Virgie Padgett
Songbird Companions always had an unsavory yet strangely respectable reputation. The company opened its doors (or its legs) on February 14th, 1952 in Chicago, Illinois and has since dominated the barely-legal escort business (though that's not to say everything they offer is legal). Today, the company boasts a tremendous number of companions to accommodate any and all potential clients and their unique desires. Virgie Padgett, or Virginia Angel, is one of the company's 'Golden Birds.' She, along with six other co-workers, make up the company's top tier companions, the seven most desired of the Songbirds. The Golden Birds are skilled seducers, performers, and all of them frightful thieving con artists. With the pictorial aid of Padon Gyldenløve, a Norwegian-born career criminal and professional photographer, the Golden Birds squeeze their wealthy clients of their excessive riches under the shared alias 'Deliverance Ramsey,' so as not to incriminate themselves directly.
Virgie Samira Archer-Liane, née Padgett, is a masterful seductress, con artist, and thief from Sioux Falls, South Dakota.

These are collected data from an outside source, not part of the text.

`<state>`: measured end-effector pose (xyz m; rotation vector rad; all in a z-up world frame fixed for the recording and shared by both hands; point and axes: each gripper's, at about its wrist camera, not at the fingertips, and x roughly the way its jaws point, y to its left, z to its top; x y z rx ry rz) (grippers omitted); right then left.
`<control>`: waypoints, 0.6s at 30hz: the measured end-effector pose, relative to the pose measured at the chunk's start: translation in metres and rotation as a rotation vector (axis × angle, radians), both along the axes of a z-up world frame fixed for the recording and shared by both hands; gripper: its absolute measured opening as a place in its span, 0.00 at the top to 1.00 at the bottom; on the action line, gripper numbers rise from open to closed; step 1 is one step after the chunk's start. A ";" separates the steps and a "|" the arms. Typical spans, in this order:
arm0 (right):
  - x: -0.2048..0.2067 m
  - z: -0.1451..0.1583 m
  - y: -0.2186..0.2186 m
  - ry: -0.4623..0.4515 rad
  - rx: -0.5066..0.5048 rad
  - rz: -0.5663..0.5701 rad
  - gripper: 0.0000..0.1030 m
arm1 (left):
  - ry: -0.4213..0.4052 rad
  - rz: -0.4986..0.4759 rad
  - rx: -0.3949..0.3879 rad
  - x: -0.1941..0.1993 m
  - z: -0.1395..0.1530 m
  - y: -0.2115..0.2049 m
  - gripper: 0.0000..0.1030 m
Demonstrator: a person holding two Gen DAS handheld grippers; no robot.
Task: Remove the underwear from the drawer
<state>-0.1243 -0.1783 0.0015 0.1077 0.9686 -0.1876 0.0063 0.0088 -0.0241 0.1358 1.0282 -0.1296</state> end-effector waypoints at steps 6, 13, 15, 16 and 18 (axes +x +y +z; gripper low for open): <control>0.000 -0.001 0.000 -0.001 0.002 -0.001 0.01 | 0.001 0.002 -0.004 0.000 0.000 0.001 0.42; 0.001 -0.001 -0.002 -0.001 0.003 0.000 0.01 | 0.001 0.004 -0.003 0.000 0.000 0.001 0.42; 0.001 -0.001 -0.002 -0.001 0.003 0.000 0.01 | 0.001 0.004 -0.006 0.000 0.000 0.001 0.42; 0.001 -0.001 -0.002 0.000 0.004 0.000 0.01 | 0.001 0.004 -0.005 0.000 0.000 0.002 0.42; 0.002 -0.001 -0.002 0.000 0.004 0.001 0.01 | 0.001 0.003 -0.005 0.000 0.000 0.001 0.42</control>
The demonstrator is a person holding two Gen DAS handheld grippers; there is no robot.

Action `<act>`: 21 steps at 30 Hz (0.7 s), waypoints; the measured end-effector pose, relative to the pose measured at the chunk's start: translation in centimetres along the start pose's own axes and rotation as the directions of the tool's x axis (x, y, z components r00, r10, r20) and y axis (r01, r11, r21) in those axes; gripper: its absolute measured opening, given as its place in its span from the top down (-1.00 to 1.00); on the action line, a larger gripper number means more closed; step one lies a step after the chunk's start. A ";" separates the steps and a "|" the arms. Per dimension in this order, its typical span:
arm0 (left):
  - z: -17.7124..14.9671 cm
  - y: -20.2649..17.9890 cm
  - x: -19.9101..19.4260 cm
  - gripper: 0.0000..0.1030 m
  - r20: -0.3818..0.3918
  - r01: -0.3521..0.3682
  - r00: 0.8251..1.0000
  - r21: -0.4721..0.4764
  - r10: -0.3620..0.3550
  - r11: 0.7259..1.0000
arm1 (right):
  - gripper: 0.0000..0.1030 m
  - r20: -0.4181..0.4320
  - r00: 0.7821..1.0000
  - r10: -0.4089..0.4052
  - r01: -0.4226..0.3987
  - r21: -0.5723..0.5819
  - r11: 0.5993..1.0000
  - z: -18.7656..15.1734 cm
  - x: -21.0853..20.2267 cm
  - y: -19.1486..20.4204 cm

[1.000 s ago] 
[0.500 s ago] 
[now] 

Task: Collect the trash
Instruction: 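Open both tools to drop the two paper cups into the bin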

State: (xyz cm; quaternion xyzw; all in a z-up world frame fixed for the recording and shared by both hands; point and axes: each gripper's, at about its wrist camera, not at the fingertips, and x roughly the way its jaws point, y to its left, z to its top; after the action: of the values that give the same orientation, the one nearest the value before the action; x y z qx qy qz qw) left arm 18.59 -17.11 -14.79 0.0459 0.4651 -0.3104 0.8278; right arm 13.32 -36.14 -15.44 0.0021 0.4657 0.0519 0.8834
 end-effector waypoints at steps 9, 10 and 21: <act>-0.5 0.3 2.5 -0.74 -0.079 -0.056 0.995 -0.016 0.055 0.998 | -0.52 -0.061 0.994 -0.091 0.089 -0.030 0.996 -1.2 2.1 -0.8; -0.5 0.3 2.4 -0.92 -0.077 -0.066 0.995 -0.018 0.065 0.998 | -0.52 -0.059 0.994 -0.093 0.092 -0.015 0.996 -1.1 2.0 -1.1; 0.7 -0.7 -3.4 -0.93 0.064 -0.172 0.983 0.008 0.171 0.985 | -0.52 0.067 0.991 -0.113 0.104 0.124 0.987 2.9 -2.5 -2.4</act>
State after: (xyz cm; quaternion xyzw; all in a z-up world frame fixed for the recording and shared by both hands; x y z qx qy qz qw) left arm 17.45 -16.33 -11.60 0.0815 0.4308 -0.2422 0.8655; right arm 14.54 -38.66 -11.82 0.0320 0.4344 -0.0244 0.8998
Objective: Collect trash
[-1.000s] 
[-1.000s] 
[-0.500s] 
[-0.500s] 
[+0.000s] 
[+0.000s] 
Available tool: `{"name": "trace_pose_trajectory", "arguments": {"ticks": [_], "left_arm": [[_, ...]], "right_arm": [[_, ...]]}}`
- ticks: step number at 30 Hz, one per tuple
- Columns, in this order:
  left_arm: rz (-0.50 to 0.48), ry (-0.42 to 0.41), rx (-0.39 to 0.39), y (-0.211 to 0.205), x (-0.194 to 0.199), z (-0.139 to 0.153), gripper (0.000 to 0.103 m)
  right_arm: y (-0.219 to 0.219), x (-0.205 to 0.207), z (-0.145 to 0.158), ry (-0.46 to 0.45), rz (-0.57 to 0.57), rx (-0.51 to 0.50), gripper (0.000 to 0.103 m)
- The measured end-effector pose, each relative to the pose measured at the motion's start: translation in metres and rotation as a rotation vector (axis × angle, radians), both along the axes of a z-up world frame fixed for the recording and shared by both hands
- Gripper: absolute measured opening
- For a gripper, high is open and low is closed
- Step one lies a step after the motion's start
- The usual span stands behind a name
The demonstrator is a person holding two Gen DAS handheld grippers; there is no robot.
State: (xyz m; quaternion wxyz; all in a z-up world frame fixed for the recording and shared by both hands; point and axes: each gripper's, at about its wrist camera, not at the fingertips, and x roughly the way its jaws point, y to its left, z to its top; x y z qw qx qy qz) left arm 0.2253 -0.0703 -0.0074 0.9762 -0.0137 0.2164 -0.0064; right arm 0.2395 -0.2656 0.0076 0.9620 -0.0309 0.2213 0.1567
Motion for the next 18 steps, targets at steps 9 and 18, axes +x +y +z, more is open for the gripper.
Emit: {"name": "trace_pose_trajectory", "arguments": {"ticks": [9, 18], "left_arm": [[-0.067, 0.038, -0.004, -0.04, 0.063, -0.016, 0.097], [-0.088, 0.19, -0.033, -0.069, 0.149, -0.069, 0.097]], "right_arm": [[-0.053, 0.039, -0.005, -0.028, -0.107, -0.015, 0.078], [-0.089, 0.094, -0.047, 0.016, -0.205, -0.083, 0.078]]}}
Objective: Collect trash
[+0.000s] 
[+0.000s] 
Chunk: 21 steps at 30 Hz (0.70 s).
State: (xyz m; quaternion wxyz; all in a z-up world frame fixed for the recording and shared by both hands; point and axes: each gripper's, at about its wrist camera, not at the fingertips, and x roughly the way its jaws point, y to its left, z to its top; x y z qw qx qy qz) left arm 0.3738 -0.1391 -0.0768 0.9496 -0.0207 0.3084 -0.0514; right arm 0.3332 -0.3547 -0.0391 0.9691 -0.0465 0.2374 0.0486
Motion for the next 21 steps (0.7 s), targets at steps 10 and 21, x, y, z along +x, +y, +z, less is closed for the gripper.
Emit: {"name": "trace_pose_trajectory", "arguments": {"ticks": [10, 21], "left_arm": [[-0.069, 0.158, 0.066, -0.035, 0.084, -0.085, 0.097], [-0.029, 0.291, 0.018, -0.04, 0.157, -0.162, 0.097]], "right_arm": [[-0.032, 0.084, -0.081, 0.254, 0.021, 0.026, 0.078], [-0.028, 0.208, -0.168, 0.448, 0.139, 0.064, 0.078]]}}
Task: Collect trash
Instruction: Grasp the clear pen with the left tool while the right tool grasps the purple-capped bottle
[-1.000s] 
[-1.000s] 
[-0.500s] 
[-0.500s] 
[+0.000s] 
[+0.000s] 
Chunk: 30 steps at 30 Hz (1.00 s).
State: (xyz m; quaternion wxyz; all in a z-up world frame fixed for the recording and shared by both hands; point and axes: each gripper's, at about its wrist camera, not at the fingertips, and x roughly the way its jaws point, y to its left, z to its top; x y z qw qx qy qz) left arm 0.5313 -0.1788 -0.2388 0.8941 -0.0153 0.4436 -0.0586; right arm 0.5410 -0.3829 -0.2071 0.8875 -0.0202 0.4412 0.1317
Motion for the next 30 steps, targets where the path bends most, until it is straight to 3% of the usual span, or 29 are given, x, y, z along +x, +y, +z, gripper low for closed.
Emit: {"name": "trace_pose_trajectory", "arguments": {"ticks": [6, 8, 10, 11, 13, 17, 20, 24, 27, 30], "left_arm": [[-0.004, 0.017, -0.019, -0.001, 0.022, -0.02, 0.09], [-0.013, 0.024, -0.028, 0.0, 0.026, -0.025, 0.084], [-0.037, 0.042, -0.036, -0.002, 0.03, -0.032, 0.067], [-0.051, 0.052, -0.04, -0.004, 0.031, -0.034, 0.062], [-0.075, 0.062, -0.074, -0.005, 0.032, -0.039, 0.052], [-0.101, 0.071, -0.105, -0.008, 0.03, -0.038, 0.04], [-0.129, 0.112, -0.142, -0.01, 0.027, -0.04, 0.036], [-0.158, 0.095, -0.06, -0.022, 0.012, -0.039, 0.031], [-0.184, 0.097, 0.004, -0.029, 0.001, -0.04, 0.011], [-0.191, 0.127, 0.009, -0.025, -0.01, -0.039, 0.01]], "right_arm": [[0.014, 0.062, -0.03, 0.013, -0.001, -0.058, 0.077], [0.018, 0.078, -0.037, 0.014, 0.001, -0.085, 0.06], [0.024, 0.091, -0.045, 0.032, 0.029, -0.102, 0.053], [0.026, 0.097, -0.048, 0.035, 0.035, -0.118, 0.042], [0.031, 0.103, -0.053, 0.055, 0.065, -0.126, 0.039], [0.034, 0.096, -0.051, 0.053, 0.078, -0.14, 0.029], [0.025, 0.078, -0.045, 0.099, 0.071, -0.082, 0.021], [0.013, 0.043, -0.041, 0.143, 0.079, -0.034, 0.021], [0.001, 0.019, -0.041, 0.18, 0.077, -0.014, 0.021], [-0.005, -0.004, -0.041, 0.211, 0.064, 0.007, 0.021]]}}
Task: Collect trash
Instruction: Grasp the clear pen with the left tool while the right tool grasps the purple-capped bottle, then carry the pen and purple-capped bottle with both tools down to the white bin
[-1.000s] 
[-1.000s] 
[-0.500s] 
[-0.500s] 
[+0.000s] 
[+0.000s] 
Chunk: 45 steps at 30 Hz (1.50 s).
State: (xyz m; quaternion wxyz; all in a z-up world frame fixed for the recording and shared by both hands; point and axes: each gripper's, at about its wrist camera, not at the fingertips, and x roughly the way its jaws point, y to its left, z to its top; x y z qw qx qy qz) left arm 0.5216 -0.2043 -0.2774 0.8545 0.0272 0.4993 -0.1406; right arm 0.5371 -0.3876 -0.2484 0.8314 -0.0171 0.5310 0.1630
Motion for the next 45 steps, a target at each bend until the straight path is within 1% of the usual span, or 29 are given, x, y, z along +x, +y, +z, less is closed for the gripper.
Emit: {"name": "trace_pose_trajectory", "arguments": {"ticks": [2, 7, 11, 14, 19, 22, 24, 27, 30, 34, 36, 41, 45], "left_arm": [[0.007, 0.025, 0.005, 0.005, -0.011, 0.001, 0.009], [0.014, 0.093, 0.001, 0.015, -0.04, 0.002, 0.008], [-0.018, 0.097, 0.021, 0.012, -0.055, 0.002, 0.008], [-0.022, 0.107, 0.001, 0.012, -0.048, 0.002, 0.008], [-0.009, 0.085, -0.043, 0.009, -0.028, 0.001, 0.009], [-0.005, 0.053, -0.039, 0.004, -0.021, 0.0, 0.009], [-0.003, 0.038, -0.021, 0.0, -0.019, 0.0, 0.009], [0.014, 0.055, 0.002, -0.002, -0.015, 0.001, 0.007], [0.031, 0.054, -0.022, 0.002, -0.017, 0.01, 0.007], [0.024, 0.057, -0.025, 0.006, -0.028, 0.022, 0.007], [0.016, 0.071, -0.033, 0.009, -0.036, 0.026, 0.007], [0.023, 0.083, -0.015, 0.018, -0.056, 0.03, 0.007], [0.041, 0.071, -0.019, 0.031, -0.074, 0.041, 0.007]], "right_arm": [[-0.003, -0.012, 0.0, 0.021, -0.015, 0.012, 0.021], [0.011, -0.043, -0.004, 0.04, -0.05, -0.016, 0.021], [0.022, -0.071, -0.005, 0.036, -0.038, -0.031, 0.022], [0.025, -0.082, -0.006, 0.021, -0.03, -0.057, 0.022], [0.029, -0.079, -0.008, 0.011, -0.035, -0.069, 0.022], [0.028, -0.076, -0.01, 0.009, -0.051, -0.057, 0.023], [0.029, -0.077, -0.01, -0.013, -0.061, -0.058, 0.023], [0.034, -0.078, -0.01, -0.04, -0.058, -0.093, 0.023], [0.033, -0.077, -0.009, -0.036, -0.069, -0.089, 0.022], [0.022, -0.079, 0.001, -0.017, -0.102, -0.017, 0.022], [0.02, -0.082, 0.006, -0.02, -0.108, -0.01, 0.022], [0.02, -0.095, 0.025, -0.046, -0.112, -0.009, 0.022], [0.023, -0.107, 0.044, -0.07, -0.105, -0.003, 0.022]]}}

When her parents split and her mother remarried, converting the family to Islam, Virgie began acting out. At eighteen she ran away from home. She wound up settling in Chicago where she taught herself how to pickpocket and use her body to get what she wanted. By twenty she'd landed a job as a stripper, giving her access to dozens upon dozens of men that'd be too embarrassed to report any stolen belongings. Her first mark at the joint later became her husband. The strangely sweet, nervous Albert Archer-Liane somehow convinced her he could give her a better life, so they married. When she initially married Albert she believed his wealth and kindness would be satisfactory. But she was wrong. She realized she didn't enjoy the money, she enjoyed taking it. Within a few years, she abandoned her husband in the night and returned to stripping clothes and wallets. Virgie eventually found herself work at Songbird Companions, befriended their personal photographer and a few of the other 'birds,' and devised their blackmail schemes.